GPU optimization and boundary conditions


The following is a matrix multiplication where I only care about the diagonal band of the result. I have two questions:

1- Any suggestions how to optimize this code for GPU?
2- The formula in tvm.compute accesses locations that are outside the memory allocated for X and Y, and surprisingly, the code works fine and doesn’t crash (it just writes some garbage values in certain locations in the result tensor Z which is expected. Is this expected? Can I rely on this that the code won’t give segfault in the future? is there a better solution?

import tvm
W = 128
n = tvm.convert(16304)
m = tvm.convert(64)
c = tvm.convert(2 * W + 1)
X = tvm.placeholder((n, m), name='X')
Y = tvm.placeholder((n, m), name='Y')
k = tvm.reduce_axis((0, m), name='k')
Z = tvm.compute((n, c), lambda i, j :  tvm.sum(X[i, k] * Y[ i + j - W, k], axis=k), name='Z')
s = tvm.create_schedule(Z.op)
s[Z].bind(Z.op.axis[0], tvm.thread_axis("blockIdx.x"))  # not great binding
s[Z].bind(Z.op.axis[1], tvm.thread_axis("blockIdx.y"))  # not great binding
fmm =, [X, Y, Z], 'cuda', target_host='llvm', name='fmm')


You can use AutoTVM find the optimal schedule. See


I didn’t know this exists. Very nice. Thanks.

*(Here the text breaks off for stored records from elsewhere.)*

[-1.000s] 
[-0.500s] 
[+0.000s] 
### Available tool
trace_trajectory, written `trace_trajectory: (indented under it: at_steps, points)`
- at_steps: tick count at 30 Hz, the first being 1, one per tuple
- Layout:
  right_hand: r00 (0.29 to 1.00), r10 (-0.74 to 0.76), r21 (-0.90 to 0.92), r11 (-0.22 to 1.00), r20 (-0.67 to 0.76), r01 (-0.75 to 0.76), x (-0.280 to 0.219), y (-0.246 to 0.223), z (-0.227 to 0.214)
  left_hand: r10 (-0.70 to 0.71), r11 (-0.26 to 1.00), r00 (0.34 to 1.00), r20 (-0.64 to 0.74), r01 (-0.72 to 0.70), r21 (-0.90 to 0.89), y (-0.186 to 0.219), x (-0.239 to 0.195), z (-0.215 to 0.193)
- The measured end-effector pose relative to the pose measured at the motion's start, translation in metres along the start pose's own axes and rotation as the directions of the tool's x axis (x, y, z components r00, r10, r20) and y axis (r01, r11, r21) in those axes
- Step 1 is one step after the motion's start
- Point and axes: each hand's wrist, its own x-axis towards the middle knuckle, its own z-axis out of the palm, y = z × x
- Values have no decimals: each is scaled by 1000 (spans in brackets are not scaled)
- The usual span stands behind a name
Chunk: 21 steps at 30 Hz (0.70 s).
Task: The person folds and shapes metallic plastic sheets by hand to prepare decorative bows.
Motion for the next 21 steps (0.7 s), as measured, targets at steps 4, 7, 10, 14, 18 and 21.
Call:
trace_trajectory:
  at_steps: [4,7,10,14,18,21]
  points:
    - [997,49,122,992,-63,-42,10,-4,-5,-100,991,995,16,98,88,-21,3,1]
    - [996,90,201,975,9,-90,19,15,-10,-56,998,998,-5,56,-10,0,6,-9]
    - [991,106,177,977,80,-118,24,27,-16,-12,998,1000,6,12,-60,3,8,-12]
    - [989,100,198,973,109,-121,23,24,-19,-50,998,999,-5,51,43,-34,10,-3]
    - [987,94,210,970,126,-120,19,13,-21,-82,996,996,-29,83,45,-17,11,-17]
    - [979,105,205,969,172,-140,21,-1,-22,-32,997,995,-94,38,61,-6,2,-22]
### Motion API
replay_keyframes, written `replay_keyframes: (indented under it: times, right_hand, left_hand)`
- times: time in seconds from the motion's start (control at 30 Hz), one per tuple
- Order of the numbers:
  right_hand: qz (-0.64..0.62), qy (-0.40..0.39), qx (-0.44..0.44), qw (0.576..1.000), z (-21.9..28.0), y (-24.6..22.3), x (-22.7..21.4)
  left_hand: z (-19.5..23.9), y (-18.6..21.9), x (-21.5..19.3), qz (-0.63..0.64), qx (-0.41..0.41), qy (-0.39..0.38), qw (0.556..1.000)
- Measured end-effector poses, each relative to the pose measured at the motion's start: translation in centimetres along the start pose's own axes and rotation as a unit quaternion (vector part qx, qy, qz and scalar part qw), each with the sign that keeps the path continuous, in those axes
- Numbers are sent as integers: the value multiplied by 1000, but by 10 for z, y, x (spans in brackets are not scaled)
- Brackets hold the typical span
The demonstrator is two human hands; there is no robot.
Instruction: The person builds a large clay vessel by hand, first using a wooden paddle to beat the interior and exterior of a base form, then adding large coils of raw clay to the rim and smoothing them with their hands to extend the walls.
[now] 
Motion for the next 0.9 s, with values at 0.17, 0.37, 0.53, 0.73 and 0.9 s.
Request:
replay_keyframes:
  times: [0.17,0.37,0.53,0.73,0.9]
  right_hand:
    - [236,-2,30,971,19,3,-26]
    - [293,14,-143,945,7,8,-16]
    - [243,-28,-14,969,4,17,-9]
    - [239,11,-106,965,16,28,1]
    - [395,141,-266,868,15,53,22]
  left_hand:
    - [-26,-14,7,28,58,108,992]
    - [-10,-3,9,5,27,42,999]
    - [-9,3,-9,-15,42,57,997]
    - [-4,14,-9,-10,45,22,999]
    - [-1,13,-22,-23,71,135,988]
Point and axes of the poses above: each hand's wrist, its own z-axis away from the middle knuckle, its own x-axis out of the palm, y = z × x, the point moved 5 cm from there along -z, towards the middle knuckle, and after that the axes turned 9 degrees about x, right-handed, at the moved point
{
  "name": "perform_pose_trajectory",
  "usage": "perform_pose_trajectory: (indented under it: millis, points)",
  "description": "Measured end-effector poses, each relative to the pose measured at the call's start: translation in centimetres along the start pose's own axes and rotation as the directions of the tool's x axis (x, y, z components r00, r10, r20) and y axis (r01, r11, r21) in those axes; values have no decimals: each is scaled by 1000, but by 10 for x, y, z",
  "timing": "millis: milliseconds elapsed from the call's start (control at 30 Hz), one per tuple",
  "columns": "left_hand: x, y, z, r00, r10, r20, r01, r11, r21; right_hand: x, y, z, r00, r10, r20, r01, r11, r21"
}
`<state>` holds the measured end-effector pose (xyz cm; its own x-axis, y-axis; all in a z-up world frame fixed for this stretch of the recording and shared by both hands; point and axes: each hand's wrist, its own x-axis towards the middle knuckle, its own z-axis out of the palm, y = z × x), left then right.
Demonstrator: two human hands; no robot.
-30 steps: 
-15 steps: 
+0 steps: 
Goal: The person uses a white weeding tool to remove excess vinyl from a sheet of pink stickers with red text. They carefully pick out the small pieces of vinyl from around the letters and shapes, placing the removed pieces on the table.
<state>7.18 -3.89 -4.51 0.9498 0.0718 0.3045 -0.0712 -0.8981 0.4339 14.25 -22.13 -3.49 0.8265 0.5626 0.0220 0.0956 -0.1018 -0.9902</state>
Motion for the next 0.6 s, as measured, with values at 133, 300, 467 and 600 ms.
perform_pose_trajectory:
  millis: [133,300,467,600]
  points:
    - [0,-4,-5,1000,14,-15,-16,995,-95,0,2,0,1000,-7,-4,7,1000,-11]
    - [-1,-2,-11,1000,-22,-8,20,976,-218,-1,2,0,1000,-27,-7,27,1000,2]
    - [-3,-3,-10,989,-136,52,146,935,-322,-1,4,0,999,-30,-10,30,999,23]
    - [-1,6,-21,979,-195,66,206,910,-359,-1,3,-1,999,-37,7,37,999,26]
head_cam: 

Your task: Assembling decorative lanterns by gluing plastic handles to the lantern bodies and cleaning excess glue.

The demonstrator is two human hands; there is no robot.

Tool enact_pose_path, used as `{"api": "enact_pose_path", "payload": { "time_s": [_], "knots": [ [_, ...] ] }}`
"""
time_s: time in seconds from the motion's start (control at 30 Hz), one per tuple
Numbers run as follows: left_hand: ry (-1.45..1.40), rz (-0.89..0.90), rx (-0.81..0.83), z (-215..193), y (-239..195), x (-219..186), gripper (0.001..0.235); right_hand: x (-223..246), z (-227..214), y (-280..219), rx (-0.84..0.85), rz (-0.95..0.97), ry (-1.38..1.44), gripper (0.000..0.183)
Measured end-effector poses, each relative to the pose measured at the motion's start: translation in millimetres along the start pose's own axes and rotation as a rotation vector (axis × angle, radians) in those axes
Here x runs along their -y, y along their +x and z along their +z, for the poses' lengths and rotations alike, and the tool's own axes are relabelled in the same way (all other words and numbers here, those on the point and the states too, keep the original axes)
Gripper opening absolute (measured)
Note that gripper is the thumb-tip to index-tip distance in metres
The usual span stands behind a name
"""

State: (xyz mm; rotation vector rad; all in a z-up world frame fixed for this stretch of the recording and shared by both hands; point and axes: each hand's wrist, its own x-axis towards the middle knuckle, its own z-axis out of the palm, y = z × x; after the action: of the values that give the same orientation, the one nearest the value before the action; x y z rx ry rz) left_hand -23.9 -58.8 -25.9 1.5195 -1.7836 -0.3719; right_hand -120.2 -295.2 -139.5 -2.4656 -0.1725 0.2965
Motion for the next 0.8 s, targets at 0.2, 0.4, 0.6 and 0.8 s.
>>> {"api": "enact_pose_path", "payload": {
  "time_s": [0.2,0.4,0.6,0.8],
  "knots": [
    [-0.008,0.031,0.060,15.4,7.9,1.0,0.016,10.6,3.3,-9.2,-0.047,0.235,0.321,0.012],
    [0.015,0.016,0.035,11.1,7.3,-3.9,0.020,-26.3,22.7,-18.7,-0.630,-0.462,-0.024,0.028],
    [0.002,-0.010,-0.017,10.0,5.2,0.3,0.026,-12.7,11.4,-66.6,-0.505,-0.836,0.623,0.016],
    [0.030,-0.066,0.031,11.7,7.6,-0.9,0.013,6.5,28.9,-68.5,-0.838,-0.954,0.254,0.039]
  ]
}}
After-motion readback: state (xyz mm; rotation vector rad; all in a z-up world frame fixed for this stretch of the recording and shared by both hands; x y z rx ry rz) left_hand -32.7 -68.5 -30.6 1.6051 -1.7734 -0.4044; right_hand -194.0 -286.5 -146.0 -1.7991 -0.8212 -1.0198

Any idea about the second question?


Generally you shouldn’t rely on undefined behavior. But you can inspect the generated CUDA code to see if it is what you want


The second question,:
In my practice, it will crash in most time if using target cpu, and it’s unpredictable using target cuda.
So I’m also wondering the interpretation about how tvm handle the boundary conditions?


Can you give an example what kind of boundary condition you need?


I used tvm.if_then_else as in the example here to avoid accessing invalid memory.


Below is a gauss blur example, both input and output shape need to be (1080,1920), template shape is (3,3), the memory access of A will over the boundary and cause invalid memory error.

M = 1080
N = 1920
KH = 3
KW = 3
A = tvm.placeholder((M, N), name='A', dtype=dtype)
K = tvm.placeholder((KH, KW), name='K', dtype=dtype)

ry = tvm.reduce_axis((0, KH), name='ry')
rx = tvm.reduce_axis((0, KW), name='rx')

C = tvm.compute((M, N), lambda i, j: tvm.sum((A[i + ry - 1, j + rx - 1] *K[ry, rx]), axis=[ry, rx]), name='C')

If i want to avoid over boundary, i can only change the C shape to (1080-2,1920-2) like this:

C = tvm.compute((M-2, N-2), lambda i, j: tvm.sum((A[i + ry, j + rx] *K[ry, rx]), axis=[ry, rx]), name=‘C’)

And at last do a if_then_else transformation for C from shape (1080-2,1920-2) to (1080,1920),this always cause performance down on CPU.

Another way is do if_else_then in compute C within tvm.sum(if_then_else can’t be used outside the tvm.sum), this method also cause performance down on CPU.


It will cause illegal access (even it doesn’t crash)
Doing if_else_then inside tvm.sum is actually what we are doing in conv2d.


I can only find one place at here

The other conv2d actually do pad first as it’s necessary, pad operation also have performance loss if shape is large.